Pour tout pharmacien ayant déposé son projet de soins à l’ARS depuis moins d’un an, il faut savoir que le texte prévoit aussi une garantie de versement d’une rémunération minimale de 20 000 euros, attribuée une seule fois à toute nouvelle structure ayant atteint deux des trois indicateurs socles. Ceci durant les deux premières années civiles de fonctionnement. Par ailleurs, l’accord prévoit aussi la garantie de versement d’une avance de 12 000 euros pour une année complète.
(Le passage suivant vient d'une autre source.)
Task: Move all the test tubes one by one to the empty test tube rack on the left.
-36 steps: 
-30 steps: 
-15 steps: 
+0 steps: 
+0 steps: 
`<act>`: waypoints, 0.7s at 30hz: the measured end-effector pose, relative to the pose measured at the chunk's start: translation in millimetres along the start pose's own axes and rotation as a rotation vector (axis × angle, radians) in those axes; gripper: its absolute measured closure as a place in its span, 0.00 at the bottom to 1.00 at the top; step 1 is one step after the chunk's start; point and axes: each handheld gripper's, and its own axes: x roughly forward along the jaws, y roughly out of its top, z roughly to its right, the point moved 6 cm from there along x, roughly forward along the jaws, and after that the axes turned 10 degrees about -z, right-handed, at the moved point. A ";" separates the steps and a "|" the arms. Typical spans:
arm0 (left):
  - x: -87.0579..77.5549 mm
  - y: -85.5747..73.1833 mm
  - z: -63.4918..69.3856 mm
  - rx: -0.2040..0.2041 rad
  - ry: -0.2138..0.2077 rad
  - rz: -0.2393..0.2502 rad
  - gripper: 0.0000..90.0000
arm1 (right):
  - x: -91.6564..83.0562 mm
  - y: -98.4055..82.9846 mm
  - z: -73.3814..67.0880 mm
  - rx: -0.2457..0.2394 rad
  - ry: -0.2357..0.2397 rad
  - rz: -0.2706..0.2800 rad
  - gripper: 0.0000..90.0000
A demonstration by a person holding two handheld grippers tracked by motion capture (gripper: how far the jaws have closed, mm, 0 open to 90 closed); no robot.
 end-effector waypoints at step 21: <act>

Pour « inciter les maisons de santé qui ne sont pas encore constituées en SISA à le faire afin que le maximum d’entre elles bénéficient de l’ACI », expliquait Nicolas Revel, directeur général de l’Assurance maladie. « Cela leur permet de ne pas avancer l’argent et d’investir rapidement dans le système d’information », se félicite Brigitte Bouzige.

À RETENIR


•  Un accord conventionnel pluriprofessionnel reconnaît le pharmacien comme partenaire à part entière de la coordination des soins.

•  Il prévoit une rémunération minimale de 20 000 euros pour les nouvelles équipes.

•  Les indicateurs ont été assouplis permettant aux structures de percevoir le financement.